Material provided:
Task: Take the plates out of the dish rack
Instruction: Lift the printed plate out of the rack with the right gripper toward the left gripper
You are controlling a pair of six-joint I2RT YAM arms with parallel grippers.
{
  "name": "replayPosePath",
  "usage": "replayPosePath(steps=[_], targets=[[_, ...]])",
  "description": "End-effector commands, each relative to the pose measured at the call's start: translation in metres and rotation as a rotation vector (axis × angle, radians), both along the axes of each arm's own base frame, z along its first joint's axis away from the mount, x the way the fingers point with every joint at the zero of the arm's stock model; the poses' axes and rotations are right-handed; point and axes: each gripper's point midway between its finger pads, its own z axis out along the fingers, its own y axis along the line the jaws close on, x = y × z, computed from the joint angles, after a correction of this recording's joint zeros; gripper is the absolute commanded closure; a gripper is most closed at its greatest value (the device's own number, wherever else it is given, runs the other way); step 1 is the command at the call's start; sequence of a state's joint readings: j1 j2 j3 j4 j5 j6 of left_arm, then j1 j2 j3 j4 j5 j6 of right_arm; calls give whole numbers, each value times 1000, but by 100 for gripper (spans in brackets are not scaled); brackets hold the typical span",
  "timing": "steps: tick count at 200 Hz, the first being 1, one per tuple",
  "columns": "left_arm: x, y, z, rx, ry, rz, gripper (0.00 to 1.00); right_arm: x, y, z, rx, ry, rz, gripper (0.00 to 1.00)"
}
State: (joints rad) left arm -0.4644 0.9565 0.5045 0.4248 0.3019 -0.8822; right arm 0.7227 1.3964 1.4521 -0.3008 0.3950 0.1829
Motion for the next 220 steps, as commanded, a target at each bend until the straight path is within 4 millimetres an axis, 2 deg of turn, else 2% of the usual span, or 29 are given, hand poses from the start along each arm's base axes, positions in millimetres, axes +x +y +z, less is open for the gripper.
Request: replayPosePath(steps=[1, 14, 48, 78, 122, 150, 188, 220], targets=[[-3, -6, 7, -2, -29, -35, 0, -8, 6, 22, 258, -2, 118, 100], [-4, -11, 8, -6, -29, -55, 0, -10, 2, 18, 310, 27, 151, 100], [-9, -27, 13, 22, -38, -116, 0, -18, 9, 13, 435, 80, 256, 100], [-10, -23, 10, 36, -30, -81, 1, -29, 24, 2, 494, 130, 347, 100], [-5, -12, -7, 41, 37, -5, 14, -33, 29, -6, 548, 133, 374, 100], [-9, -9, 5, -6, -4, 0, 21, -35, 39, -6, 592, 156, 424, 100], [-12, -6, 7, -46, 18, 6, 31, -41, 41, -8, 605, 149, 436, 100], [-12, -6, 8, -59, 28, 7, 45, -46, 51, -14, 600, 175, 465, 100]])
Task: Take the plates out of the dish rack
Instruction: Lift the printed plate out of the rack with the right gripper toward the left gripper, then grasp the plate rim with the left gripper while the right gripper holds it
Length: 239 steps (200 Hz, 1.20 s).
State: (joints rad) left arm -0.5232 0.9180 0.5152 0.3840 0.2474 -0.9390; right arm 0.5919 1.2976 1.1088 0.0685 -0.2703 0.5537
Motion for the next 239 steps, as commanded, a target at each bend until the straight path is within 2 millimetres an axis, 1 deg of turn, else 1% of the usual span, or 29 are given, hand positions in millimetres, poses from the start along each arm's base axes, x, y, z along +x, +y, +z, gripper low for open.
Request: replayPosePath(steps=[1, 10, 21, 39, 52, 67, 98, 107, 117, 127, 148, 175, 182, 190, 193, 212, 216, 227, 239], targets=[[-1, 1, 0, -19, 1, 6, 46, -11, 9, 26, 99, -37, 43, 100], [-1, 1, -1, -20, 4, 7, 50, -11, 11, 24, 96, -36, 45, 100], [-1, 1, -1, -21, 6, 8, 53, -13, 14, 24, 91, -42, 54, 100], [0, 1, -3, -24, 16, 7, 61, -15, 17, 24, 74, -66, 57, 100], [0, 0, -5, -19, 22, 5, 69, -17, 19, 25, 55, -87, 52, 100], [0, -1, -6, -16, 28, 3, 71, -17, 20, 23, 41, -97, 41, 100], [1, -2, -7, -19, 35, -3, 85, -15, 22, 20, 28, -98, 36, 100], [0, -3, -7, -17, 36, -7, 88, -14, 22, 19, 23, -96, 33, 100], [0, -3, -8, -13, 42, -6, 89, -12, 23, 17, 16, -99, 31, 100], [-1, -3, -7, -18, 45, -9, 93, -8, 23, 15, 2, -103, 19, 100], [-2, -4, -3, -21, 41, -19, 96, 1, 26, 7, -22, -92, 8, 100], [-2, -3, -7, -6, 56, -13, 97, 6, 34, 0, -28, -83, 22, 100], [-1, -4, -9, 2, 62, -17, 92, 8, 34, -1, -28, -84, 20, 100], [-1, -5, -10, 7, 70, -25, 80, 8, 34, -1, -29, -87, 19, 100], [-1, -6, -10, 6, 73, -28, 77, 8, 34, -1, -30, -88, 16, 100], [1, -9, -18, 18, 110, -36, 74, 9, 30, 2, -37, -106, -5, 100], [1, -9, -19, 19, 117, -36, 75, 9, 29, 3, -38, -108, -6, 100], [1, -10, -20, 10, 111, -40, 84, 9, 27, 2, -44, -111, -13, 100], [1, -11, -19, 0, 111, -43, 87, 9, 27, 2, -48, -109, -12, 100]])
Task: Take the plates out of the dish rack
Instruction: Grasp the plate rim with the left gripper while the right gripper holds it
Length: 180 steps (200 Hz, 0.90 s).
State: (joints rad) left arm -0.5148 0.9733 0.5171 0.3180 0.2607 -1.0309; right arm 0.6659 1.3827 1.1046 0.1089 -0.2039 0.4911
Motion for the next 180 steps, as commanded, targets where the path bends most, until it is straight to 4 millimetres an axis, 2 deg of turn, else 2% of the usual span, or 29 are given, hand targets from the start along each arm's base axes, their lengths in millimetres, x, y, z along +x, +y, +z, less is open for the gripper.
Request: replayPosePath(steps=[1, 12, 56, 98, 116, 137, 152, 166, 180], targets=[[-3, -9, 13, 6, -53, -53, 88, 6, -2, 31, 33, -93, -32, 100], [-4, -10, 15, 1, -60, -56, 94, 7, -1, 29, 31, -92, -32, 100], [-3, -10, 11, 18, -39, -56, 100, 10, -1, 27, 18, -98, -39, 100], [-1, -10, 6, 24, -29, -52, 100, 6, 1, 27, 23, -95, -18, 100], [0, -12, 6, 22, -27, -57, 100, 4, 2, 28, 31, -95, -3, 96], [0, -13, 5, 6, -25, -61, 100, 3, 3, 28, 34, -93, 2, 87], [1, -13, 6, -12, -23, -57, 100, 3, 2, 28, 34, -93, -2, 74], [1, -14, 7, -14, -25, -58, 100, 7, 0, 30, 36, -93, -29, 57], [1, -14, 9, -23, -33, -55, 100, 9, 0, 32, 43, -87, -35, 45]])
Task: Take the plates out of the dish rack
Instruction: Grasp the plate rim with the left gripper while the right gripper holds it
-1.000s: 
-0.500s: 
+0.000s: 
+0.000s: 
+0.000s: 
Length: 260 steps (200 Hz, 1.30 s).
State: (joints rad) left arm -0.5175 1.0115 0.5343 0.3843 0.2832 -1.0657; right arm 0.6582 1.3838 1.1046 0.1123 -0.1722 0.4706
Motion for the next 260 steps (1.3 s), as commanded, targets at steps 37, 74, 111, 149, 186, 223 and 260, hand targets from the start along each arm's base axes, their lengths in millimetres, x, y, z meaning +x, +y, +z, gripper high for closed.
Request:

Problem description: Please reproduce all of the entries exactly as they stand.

Answer for the task:
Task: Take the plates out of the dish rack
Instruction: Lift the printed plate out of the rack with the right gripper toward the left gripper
You are controlling a pair of six-joint I2RT YAM arms with parallel grippers.
{
  "name": "replayPosePath",
  "usage": "replayPosePath(steps=[_], targets=[[_, ...]])",
  "description": "End-effector commands, each relative to the pose measured at the call's start: translation in metres and rotation as a rotation vector (axis × angle, radians), both along the axes of each arm's own base frame, z along its first joint's axis away from the mount, x the way the fingers point with every joint at the zero of the arm's stock model; the poses' axes and rotations are right-handed; point and axes: each gripper's point midway between its finger pads, its own z axis out along the fingers, its own y axis along the line the jaws close on, x = y × z, computed from the joint angles, after a correction of this recording's joint zeros; gripper is the absolute commanded closure; a gripper is most closed at its greatest value (the device's own number, wherever else it is given, runs the other way); step 1 is the command at the call's start; sequence of a state's joint readings: j1 j2 j3 j4 j5 j6 of left_arm, then j1 j2 j3 j4 j5 j6 of right_arm; calls give whole numbers, each value times 1000, but by 100 for gripper (spans in brackets are not scaled); brackets hold the typical span",
  "timing": "steps: tick count at 200 Hz, the first being 1, one per tuple",
  "columns": "left_arm: x, y, z, rx, ry, rz, gripper (0.00 to 1.00); right_arm: x, y, z, rx, ry, rz, gripper (0.00 to 1.00)"
}
State: (joints rad) left arm -0.4644 0.9565 0.5045 0.4248 0.3019 -0.8822; right arm 0.7227 1.3964 1.4521 -0.3008 0.3950 0.1829
Motion for the next 220 steps, as commanded, a target at each bend until the straight path is within 4 millimetres an axis, 2 deg of turn, else 2% of the usual span, or 29 are given, hand poses from the start along each arm's base axes, positions in millimetres, axes +x +y +z, less is open for the gripper.
Request: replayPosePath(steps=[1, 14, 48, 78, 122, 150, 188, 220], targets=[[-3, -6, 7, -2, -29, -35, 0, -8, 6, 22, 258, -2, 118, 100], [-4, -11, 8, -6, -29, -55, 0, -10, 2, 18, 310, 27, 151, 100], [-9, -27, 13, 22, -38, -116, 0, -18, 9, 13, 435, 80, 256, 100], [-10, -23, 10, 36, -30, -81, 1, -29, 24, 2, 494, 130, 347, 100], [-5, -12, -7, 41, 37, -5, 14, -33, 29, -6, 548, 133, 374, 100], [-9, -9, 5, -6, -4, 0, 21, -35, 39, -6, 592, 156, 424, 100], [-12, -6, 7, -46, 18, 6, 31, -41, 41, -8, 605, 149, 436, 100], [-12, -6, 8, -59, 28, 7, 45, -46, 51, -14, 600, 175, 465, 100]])
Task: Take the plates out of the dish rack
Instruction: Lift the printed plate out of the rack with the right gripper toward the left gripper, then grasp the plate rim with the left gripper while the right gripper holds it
Length: 239 steps (200 Hz, 1.20 s).
State: (joints rad) left arm -0.5232 0.9180 0.5152 0.3840 0.2474 -0.9390; right arm 0.5919 1.2976 1.1088 0.0685 -0.2703 0.5537
Motion for the next 239 steps, as commanded, a target at each bend until the straight path is within 2 millimetres an axis, 1 deg of turn, else 1% of the usual span, or 29 are given, hand positions in millimetres, poses from the start along each arm's base axes, x, y, z along +x, +y, +z, gripper low for open.
Request: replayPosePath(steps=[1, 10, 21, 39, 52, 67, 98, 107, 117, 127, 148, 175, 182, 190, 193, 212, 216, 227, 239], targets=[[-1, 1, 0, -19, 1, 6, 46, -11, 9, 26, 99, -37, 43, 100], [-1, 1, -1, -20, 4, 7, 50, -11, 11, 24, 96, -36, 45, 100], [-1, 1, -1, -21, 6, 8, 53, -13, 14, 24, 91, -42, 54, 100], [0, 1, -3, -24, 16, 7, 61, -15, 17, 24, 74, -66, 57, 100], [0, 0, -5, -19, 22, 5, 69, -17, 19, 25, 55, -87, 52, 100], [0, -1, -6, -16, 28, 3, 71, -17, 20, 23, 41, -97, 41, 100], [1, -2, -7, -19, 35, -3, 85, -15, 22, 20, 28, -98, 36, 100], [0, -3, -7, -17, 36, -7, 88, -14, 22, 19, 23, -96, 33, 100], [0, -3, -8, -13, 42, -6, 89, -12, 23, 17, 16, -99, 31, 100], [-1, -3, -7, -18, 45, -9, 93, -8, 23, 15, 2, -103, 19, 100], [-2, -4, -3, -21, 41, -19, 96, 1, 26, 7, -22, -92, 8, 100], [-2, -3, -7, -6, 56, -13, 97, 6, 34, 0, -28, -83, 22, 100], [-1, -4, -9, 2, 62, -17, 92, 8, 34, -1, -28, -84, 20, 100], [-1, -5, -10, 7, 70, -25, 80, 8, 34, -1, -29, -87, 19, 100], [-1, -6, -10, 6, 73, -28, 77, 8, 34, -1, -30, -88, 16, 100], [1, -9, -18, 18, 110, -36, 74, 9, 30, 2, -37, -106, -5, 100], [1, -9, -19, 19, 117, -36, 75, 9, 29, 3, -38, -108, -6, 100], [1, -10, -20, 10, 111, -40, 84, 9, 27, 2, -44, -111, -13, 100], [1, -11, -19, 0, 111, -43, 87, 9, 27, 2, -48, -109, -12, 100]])
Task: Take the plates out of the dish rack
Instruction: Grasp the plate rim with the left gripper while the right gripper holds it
Length: 180 steps (200 Hz, 0.90 s).
State: (joints rad) left arm -0.5148 0.9733 0.5171 0.3180 0.2607 -1.0309; right arm 0.6659 1.3827 1.1046 0.1089 -0.2039 0.4911
Motion for the next 180 steps, as commanded, targets where the path bends most, until it is straight to 4 millimetres an axis, 2 deg of turn, else 2% of the usual span, or 29 are given, hand targets from the start along each arm's base axes, their lengths in millimetres, x, y, z along +x, +y, +z, less is open for the gripper.
Request: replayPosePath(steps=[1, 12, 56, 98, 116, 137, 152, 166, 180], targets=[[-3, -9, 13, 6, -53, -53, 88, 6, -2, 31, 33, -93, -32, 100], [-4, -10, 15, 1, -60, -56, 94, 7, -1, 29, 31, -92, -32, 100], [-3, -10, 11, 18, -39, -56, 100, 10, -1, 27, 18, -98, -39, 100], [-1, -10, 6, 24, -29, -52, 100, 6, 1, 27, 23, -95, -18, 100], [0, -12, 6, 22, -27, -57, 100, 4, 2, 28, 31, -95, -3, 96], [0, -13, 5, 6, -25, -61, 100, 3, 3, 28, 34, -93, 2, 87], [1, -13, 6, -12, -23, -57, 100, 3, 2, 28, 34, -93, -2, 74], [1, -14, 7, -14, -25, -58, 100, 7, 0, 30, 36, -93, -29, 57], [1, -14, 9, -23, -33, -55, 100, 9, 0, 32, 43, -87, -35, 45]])
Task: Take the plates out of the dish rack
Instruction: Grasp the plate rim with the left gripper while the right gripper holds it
-1.000s: 
-0.500s: 
+0.000s: 
+0.000s: 
+0.000s: 
Length: 260 steps (200 Hz, 1.30 s).
State: (joints rad) left arm -0.5175 1.0115 0.5343 0.3843 0.2832 -1.0657; right arm 0.6582 1.3838 1.1046 0.1123 -0.1722 0.4706
Motion for the next 260 steps (1.3 s), as commanded, targets at steps 37, 74, 111, 149, 186, 223 and 260, hand targets from the start along each arm's base axes, their lengths in millimetres, x, y, z meaning +x, +y, +z, gripper high for closed.
Request:

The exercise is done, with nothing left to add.